My first week of placement


Olivia, our second year Psychology placement student, has written about her first week with the Careers and Employability Service.

I was lucky enough to begin my placement at an exciting time for the Careers and Employability Centre. Creative Careers Week was full of brilliant opportunities for a variety of students ranging from Fine Art students to Psychology students. There was a wide selection of workshops going on, including help with your CV as well as top tips on how to survive as a freelancer in the creative industry.


The start of the week looked at what it was like working in the creative industry. It was fascinating listening to Jane (from Sheffield Creative Guild)’s personal experience of her journey in the creative arts industry. She talked about the numerous years of a variety of jobs she had been in; some of which lasted two days, others lasting two years. All of which had accumulated numerous skills which had been helpful in focusing on the career she enjoys today in the unpredictable creative industry. Something that I especially enjoyed was listening to NatashaMcGowan talk passionately about the company she cofounded  ‘A Mind Apart’. It sounded like a thoroughly rewarding job for anyone looking for experience in the performing arts whilst working with challenging and inspiring children.
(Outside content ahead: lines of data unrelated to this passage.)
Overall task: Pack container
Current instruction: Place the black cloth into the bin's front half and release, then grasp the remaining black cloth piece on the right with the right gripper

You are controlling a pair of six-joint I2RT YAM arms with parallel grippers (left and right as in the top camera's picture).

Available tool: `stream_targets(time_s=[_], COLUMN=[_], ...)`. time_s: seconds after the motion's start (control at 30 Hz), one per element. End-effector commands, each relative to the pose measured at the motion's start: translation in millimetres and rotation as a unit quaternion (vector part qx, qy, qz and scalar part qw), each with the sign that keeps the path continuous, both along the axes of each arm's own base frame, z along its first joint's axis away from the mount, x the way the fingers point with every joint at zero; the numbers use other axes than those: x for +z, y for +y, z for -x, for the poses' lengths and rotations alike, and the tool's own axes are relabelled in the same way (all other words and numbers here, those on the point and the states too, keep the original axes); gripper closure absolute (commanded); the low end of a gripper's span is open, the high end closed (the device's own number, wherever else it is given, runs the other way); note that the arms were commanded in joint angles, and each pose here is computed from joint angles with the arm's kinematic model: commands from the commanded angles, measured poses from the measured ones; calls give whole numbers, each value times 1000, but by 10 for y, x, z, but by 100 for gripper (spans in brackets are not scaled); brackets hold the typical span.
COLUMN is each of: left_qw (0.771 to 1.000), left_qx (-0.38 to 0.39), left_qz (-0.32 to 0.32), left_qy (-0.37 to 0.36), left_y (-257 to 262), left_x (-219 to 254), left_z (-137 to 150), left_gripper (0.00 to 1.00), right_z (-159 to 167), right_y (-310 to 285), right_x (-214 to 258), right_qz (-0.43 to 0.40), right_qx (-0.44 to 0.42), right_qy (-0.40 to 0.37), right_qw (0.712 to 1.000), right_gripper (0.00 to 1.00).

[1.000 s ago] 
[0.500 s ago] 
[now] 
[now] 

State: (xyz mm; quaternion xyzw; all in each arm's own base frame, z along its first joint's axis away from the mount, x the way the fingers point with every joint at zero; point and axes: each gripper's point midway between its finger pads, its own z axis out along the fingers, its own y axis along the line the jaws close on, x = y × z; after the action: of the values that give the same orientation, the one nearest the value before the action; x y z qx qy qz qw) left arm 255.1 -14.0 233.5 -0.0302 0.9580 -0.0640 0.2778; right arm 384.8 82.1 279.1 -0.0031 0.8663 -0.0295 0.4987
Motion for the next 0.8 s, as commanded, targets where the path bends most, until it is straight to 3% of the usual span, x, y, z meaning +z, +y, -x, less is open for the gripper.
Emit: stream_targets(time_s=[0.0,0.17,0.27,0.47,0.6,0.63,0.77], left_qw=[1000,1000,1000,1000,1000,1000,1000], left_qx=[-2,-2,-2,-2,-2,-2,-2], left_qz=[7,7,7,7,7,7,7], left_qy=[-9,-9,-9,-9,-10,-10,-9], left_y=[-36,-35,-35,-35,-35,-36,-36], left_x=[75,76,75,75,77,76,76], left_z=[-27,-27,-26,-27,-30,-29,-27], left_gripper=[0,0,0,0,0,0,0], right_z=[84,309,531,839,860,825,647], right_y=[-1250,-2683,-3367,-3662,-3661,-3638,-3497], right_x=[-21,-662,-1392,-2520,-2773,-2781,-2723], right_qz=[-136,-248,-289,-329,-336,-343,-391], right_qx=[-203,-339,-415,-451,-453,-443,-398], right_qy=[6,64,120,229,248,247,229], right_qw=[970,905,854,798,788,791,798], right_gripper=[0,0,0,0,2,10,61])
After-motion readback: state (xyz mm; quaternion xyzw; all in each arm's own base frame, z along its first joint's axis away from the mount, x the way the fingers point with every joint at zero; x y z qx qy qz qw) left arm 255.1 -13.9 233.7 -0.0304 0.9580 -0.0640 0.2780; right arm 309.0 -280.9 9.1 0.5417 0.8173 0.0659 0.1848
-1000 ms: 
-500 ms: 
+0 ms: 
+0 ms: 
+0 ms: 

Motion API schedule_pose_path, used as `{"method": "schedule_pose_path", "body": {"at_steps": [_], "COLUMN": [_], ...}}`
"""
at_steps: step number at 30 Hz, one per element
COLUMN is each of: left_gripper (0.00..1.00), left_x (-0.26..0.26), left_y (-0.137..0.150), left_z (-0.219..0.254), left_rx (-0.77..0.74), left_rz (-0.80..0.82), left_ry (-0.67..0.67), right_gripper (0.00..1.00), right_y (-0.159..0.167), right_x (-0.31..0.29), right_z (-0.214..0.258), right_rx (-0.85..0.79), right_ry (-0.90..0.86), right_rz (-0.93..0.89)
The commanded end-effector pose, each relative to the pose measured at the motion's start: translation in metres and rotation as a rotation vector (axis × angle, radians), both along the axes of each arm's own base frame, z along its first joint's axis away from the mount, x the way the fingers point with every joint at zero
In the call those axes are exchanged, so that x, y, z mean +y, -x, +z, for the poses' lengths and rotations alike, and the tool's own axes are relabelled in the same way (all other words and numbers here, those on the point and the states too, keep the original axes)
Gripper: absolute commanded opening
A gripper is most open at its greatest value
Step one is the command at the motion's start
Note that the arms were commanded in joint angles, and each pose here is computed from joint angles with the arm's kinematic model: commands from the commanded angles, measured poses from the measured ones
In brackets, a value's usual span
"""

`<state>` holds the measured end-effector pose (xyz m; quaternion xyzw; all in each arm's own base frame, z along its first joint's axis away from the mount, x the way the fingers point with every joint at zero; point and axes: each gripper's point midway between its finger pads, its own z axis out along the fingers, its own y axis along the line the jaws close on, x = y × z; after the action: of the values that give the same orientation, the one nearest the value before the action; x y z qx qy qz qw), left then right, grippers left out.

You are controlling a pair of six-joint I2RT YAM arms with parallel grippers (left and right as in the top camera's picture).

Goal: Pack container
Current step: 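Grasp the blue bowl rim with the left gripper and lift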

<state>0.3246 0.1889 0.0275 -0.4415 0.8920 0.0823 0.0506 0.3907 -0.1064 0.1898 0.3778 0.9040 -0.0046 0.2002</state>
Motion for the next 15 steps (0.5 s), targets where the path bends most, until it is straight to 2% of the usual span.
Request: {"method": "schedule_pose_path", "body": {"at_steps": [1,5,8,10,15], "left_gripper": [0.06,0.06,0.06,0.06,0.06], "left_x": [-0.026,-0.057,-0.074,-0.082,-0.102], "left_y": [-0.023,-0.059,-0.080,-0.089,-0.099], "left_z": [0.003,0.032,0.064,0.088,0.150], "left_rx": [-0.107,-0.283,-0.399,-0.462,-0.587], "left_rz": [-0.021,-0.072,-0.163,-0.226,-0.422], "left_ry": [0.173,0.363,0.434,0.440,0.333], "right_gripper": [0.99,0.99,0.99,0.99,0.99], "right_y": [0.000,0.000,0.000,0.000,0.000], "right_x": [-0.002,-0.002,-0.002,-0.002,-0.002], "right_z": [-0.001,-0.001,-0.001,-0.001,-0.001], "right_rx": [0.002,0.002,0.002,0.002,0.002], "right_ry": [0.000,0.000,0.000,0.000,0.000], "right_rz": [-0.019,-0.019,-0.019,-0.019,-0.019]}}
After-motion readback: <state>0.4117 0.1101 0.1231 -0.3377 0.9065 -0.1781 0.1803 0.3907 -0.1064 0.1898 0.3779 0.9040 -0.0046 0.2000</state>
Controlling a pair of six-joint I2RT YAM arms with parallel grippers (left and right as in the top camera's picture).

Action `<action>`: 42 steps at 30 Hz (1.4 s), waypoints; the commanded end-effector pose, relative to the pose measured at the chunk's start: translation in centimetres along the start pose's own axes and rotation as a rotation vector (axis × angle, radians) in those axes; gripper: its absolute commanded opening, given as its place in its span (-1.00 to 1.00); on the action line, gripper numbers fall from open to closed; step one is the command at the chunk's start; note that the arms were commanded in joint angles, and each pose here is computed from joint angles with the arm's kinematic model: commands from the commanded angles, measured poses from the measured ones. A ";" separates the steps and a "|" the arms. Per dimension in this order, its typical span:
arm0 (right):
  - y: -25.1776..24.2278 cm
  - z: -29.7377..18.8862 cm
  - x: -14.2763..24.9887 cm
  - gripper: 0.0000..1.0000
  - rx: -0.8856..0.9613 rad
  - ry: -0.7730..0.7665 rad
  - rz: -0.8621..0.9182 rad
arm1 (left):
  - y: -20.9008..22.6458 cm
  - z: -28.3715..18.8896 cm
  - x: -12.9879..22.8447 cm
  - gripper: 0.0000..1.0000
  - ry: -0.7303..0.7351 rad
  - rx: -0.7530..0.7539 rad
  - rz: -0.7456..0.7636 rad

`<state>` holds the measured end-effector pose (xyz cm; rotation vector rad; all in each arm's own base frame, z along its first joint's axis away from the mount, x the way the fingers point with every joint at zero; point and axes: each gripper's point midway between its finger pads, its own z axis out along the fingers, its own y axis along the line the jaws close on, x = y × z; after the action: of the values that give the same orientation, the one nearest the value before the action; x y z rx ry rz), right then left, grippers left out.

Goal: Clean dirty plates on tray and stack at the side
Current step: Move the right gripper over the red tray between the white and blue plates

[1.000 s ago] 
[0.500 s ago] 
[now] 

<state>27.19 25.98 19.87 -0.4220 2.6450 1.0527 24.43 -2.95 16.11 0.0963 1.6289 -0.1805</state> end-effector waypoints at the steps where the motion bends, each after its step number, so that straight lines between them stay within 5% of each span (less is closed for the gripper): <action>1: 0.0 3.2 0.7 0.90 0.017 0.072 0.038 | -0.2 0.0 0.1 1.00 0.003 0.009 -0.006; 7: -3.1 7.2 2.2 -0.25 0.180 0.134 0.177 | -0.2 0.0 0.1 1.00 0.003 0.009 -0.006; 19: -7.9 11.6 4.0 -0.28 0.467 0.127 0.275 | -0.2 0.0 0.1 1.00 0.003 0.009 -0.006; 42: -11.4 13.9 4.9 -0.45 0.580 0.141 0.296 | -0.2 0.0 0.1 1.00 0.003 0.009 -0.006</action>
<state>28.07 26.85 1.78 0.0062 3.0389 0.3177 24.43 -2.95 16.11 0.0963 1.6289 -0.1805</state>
Something that was discussed in almost all of the guest speakers’ talks was how unpredictable job opportunities are in such a competitive industry. This meant that many people pursuing their passion often found themselves in a wide range of jobs in order to fund their true drive. This was demonstrated in Kyle Williams’ talk about how tough it was to break into the performing industry straight from his course at Sheffield Hallam. Common to all of these people’s journeys was their wealth of experience and networks gained from volunteering and other part time jobs which have helped them get to where they are today.


A particularly creative workshop was the Art Therapy talk. It involved learning about what Art Therapy was and we were lucky enough to hear from a current student doing an Art Therapy Masters. She shared her experiences on the placement she was currently on and what she thought the future looked like for her. The workshop even involved students interacting with clay, to demonstrate some of the activities that may occur in an Art Therapy class. This was particularly fun – yet messy!

The talk about being self-employed taught me crucially that someone who is very talented can remain unknown if they don’t create contacts, get themselves out there and to some extent encounter a bit of luck. I found that the best pieces of advice the speakers gave were to be confident and proud of your work and that first impressions mean everything. Always have examples of your work with you, whether that be drawing or jewelry making, as you never know who you’re going to meet.

The talk on ‘Creative Arts, Media festivals and Events’ was really eye opening, If I do half as much in my career as Jonny Douglas has, it would be a pretty big achievement. His current and previous work involved interior designer, his work with ‘Sheffield Soup’, ‘PechaKucha Sheffield’ and ‘Avenues to Zero’. All of which were such big projects and accomplishments. The week ended excellently in the ‘Working behind the scenes in TV, Theatre and Film’ workshop, with over five speakers talking about their own experiences, none two of which were the same, in some of the most exciting jobs in the Creative Industry. We had Richard Knight speak to us, who had been a location set finder for Screen Yorkshire, to people like Debbie Gamble, who is head of wardrobe at the Crucible Theatre!

One day perhaps I will have done something in my career that I can come back to Hallam and talk about to students which will let them know that they are capable of doing what they’re passionate about. My first week of placement was an enjoyable experience, with Creative Careers week being just a small snippet of the many things I got up to; overall it couldn’t have gone better!